You can also take steps to support gut health, fight inflammation, and boost immunity by taking vitamin D, fish oil, and a probiotic supplement with at least nine different bacterial strains and a CFU of 20 to 50 billion, and swapping out over-the-counter nonsteroidal anti-inflammatory drugs (NSAIDs) for turmeric.
Top Inflammatory Foods
- Refined sugar and artificial sweeteners, often found in processed foods and high-fructose corn syrup
- Artificial trans fats, often found in vegetable and seed oils like grapeseed, canola, and corn, as well as margarine, and shortening
- Refined carbohydrates, often found in refined flour, bread, crackers, pasta, cakes, cookies, and sweets
- Processed meats like red meat, sausage, bacon, and cold cuts, as well as cheese, mayonnaise, and fried foods, all of which contain toxic AGEs
- Omega-3-rich foods: wild-caught fatty fish (salmon, tuna, sardines, mackerel), seeds (flax, chia, hemp, pumpkin), and nuts (walnuts, cashews, almonds)
- Antioxidant-rich foods: dark leafy greens (spinach, kale), broccoli, carrots, avocados, bell peppers, tomatoes, strawberries, blueberries, raspberries, blackberries, and pomegranate seeds
- Antioxidant and anti-inflammatory spices: parsley and the combination of turmeric and ginger, which decreases inflammation, relieves chronic pain, reduces nausea, and boosts immunity
- Healthy fats: avocados, olives, raw nuts and seeds, and high-quality oils, especially avocado, extra-virgin olive, and walnut
Salad Ingredients (serves 3-4)
2-3 cups baby kale
1/4 cup pomegranate seeds
1/4 cup pumpkin seeds
1/4 cup walnuts
1/4 cup parsley
1/2 cup raw broccoli, finely chopped
1 avocado, thinly sliced
Crispy Salmon Ingredients
2 lbs. wild salmon (cut into 4-8 oz. fillets, skin on)
2 tbsp. olive oil
1/2 tsp. sea salt
Ginger-Turmeric Dressing Ingredients
1/4 cup lemon juice
1 1/2 tsp. honey
2 tbsp. Dijon mustard
1 tbsp. grated turmeric (3-inch finger of turmeric)
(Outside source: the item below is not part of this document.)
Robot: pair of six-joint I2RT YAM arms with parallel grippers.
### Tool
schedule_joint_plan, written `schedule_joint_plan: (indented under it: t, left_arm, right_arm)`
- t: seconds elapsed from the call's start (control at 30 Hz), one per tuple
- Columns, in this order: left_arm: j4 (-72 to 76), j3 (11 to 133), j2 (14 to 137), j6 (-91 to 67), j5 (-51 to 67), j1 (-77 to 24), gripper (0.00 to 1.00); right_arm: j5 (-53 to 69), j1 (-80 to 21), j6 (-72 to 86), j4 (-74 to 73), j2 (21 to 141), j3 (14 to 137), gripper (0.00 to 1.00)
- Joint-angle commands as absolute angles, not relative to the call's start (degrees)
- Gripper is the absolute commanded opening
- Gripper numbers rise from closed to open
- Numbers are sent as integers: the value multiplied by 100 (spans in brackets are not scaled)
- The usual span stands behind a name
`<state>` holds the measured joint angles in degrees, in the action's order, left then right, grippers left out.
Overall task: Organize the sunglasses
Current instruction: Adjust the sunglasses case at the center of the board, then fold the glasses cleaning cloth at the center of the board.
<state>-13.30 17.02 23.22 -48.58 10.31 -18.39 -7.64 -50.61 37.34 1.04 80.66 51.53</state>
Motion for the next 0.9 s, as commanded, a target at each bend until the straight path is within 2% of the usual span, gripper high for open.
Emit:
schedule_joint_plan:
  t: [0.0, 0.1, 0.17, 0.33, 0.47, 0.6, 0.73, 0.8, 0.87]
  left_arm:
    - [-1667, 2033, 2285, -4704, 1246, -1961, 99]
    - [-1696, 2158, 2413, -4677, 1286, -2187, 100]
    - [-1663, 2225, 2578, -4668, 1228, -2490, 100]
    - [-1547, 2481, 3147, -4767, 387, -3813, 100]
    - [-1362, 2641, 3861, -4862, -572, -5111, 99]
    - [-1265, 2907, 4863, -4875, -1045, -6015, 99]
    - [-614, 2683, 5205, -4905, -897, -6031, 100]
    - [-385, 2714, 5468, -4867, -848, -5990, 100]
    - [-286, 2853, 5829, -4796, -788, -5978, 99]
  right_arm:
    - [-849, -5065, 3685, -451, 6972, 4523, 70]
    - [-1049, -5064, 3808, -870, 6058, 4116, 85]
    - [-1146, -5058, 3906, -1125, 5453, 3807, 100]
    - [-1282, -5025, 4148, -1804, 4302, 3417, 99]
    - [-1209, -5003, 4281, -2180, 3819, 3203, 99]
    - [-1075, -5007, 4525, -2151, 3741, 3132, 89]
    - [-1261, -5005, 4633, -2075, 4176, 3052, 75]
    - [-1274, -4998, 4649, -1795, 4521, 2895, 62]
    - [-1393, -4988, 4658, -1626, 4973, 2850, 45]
1 tbsp. grated ginger (1-inch chunk)
2/3 cup olive oil
Heat 2 tbsp. olive oil in a cast-iron skillet on medium to high heat. While your pan is heating up, dry salmon by patting with a paper towel. Salt the fillets generously, then add to the skillet, flesh side down. Sear for 5-6 minutes without moving the fillets. Flip (they should release easily without sticking) and transfer directly to your oven on broil. Broil for 5 minutes, then transfer to a plate and carefully remove the skins. Arrange salad bed, beginning with baby kale and finely chopped broccoli, then top with crispy salmon fillets. Garnish with sliced avocado, pomegranate seeds, pumpkin seeds, walnuts, and parsley. For the dressing, combine all ingredients in a high-speed blender and pour over salad.
Anti-Inflammatory Ginger-Turmeric Smoothie
1/2 cup frozen mango
1/2 cup frozen pineapple
1 tbsp. ginger (1-inch cube)
1 tbsp. turmeric (3-inch finger)
1 tbsp. chia seeds
1 tbsp. hemp seeds
1 tbsp. ground flax seeds
1 cup unsweetened almond milk
Combine all ingredients in a blender and blend until thick and creamy.